[Download] "Work Hard, Play Hard?: A Comparison of Male and Female Lawyers' Time in Paid and Unpaid Work and Participation in Leisure Activities (Survey)" by Canadian Review of Sociology " Book PDF Kindle ePub Free
eBook details
- Title: Work Hard, Play Hard?: A Comparison of Male and Female Lawyers' Time in Paid and Unpaid Work and Participation in Leisure Activities (Survey)

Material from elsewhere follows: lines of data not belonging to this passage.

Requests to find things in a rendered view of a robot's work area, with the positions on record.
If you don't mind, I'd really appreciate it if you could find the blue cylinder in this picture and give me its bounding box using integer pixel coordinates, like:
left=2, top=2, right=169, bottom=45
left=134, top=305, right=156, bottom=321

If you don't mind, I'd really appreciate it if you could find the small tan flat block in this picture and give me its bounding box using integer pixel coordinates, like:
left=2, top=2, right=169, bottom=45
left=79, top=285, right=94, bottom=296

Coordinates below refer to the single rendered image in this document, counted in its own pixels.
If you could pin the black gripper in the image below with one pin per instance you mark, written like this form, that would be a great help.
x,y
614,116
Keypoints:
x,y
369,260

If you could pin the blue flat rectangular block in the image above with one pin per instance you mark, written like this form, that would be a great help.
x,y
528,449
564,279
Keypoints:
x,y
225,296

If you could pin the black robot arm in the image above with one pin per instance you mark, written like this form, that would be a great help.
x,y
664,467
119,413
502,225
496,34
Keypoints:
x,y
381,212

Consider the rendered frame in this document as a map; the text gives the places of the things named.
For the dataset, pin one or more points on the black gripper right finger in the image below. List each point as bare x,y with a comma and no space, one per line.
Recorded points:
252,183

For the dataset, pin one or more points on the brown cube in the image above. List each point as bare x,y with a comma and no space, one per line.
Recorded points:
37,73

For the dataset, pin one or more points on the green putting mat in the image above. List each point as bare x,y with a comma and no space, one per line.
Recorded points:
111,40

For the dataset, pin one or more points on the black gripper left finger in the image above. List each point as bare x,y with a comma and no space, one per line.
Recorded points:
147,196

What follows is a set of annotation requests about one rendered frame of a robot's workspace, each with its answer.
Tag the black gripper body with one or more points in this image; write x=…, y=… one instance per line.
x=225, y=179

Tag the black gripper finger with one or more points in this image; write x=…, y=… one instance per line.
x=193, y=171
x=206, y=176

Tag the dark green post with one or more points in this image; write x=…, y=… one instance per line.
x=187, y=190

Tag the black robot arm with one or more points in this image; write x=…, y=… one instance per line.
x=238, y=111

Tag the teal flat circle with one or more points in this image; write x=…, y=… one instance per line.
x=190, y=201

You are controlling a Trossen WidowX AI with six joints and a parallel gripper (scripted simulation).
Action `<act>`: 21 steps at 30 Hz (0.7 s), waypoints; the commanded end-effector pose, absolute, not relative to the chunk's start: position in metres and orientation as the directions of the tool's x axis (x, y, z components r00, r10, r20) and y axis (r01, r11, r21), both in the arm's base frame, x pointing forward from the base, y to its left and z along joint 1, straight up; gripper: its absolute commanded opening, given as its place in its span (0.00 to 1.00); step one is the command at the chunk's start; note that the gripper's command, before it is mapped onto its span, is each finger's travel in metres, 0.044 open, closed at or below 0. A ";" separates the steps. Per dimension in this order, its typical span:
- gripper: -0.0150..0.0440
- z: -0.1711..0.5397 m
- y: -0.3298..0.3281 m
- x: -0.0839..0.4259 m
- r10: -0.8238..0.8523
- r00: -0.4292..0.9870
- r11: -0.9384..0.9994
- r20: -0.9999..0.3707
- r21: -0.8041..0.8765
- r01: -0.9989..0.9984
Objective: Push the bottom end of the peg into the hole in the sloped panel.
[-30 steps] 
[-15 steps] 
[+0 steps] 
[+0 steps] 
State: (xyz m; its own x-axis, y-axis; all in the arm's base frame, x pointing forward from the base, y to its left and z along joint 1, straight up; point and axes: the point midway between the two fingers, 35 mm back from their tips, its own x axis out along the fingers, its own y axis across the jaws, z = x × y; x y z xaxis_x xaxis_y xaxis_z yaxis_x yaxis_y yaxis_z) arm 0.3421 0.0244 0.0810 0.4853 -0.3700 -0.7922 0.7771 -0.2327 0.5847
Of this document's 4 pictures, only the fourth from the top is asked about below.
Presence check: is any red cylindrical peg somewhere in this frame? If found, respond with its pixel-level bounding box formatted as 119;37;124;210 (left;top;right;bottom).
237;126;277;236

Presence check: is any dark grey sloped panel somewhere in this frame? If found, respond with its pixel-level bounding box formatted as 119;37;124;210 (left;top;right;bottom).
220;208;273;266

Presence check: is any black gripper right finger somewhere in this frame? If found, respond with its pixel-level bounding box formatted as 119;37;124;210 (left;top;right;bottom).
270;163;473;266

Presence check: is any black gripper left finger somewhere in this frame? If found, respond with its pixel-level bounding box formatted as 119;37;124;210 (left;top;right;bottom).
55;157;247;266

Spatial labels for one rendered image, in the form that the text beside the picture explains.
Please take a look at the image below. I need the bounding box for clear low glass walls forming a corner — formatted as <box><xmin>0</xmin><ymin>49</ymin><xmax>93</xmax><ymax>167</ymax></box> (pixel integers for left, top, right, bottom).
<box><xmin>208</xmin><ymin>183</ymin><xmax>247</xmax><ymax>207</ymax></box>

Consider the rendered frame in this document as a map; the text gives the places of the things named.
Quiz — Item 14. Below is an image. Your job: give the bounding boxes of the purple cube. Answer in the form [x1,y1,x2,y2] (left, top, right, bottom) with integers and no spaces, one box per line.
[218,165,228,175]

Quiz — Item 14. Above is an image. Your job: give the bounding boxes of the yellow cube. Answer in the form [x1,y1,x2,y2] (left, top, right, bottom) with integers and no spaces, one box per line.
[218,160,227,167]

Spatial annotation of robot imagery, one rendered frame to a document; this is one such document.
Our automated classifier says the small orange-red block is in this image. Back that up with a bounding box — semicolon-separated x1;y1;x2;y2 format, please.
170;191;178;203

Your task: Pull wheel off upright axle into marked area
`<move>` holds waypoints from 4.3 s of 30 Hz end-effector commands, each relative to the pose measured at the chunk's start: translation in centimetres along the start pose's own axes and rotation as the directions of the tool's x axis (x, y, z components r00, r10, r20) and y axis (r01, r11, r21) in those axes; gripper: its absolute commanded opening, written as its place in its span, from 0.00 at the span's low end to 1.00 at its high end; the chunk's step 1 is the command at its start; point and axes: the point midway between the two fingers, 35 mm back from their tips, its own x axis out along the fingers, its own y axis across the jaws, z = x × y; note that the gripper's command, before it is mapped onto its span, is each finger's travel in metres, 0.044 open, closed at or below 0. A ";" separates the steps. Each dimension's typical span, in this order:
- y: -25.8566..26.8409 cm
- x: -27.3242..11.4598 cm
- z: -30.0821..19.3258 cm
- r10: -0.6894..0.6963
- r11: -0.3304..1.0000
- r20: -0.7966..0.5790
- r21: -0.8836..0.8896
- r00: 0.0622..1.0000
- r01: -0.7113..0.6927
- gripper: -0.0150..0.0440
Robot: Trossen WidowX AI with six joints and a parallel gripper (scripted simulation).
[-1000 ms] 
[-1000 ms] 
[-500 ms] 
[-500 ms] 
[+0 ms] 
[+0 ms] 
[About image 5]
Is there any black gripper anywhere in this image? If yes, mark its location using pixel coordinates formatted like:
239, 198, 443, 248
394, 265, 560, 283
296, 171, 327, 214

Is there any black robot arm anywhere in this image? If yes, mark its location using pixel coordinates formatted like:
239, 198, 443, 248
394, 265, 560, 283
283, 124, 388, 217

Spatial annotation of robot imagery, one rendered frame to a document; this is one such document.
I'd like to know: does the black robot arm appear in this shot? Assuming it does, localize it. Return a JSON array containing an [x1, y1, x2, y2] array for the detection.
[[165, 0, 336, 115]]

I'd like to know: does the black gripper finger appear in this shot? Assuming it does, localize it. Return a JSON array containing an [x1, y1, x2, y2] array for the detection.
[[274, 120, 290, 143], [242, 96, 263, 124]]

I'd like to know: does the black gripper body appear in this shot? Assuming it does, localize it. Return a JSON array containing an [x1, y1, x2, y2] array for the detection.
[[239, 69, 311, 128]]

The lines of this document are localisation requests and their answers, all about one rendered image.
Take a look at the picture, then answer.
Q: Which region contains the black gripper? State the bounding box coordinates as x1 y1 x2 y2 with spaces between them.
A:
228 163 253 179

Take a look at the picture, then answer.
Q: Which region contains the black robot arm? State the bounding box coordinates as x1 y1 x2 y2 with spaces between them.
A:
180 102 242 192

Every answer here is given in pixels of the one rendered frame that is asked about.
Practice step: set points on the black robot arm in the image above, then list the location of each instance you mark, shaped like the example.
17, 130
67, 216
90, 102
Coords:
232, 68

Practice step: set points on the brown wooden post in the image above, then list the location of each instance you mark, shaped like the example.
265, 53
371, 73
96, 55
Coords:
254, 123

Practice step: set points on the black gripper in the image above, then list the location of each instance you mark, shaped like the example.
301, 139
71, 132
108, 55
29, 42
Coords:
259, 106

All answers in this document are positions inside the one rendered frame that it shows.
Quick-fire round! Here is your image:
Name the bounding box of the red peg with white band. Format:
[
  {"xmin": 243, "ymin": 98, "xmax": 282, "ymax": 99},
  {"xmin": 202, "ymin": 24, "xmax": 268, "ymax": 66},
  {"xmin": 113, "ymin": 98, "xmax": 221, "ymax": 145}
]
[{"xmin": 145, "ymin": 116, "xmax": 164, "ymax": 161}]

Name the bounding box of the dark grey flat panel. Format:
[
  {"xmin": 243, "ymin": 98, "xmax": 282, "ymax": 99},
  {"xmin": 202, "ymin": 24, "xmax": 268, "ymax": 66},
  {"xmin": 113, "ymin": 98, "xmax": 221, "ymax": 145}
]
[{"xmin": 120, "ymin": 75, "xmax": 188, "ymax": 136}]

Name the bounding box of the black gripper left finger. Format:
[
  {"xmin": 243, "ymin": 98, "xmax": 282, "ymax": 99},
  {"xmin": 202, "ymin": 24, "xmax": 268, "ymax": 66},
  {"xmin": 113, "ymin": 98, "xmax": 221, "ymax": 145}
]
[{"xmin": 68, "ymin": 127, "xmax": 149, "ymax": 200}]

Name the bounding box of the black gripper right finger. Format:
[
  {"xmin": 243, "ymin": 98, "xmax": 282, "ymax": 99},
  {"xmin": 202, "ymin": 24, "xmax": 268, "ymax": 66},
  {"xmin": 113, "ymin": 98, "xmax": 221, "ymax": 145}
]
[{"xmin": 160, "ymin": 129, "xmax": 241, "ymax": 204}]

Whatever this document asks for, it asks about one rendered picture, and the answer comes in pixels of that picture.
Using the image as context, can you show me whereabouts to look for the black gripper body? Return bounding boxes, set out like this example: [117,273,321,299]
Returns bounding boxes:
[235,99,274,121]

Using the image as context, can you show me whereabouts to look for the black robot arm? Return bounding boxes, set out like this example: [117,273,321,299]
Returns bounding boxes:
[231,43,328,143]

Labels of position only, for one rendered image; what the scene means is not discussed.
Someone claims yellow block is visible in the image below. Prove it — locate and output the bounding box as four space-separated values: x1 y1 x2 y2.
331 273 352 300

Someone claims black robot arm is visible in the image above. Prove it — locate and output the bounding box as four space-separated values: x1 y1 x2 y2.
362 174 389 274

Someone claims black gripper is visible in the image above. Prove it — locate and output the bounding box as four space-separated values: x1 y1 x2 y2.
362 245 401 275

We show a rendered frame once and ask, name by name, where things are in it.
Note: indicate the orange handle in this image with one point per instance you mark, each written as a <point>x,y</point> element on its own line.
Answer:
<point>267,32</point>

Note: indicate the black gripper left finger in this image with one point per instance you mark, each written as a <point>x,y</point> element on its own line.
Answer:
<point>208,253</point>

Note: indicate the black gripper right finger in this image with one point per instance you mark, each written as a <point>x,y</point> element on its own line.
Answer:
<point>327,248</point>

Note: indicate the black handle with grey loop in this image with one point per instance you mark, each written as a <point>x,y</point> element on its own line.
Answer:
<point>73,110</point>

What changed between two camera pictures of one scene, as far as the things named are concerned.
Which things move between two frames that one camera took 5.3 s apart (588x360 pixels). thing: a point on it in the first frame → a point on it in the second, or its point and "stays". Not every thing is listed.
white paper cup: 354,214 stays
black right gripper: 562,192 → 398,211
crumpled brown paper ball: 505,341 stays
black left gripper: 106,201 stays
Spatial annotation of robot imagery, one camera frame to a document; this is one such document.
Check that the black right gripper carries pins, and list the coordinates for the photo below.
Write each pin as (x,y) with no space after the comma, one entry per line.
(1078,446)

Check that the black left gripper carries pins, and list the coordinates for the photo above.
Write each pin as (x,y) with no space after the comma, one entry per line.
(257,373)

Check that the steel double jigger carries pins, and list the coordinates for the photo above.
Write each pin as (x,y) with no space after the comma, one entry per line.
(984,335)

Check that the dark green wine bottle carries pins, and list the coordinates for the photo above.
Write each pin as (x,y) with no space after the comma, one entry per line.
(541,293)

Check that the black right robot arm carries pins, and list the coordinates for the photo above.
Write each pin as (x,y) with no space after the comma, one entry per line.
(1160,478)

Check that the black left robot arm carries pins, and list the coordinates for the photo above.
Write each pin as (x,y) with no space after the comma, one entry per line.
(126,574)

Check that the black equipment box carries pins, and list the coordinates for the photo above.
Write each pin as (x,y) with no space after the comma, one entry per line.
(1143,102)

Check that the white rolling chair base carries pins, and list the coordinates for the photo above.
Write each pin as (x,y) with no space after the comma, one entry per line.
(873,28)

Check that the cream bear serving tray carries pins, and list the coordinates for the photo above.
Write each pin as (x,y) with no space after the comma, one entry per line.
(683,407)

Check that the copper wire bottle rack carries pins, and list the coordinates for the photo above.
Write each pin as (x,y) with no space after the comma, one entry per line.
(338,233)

- Author : Canadian Review of Sociology
- Release Date : January 01, 2010
- Genre: Social Science,Books,Nonfiction,
- Pages : * pages
- Size : 265 KB
Description
THERE HAS BEEN A CONSIDERABLE AMOUNT of research that documents how women and men spend their time in different work and home tasks (e.g., Becker and Moen 1999; Bird and Fremont 1991; Leete and Schor 1994; Sayer 2005). This research has clearly demonstrated that women spend more time performing household and childcare tasks and men spend more time in paid work (Duxbury and Higgins 2001). While a sizable body of literature has examined gender differences in paid work and housework, little research has investigated how these gender differences in paid and unpaid work relate to participation in leisure activities (Sayer 2005). There are a few exceptions, including Sayer's (2005) recent work as well as Bianchi and her colleagues' (e.g., Bianchi et al. 2000; Bianchi, Robinson, and Milkie 2006), but other studies are often out dated or based on small, nonrepresentative samples. Much of these data, while providing detailed minute-by-minute descriptions of how individuals spend their time in specific household or childcare activities, do not typically examine the relationships between the work, family, and leisure domains, nor whether the relationships among these domains differ for women and men. The first goal of this paper is to examine how much time professional women and men devote to paid and unpaid work and how this time relates to their participation in different leisure activities. That is, is the amount of time spent in paid work and unpaid work (i.e., housework and childcare) associated with how much individuals participate in active, passive, or social leisure activities? Our second goal is to explore whether time in paid and unpaid work has gender-specific effects on leisure participation for professional women and men. Canadian literature clearly shows that women and men spend different amounts of time in paid and unpaid work (Duxbury and Higgins 2001; Frederick 1995; Zukewich 2003), but what is less clear is whether this has different relationships with their participation in leisure. For example, does each additional hour women spend in household or childcare activities have the same relationship with their leisure participation as each additional hour in unpaid labor has for men? Or does each additional hour men spend in paid work have the same relationship with leisure participation as it does for women?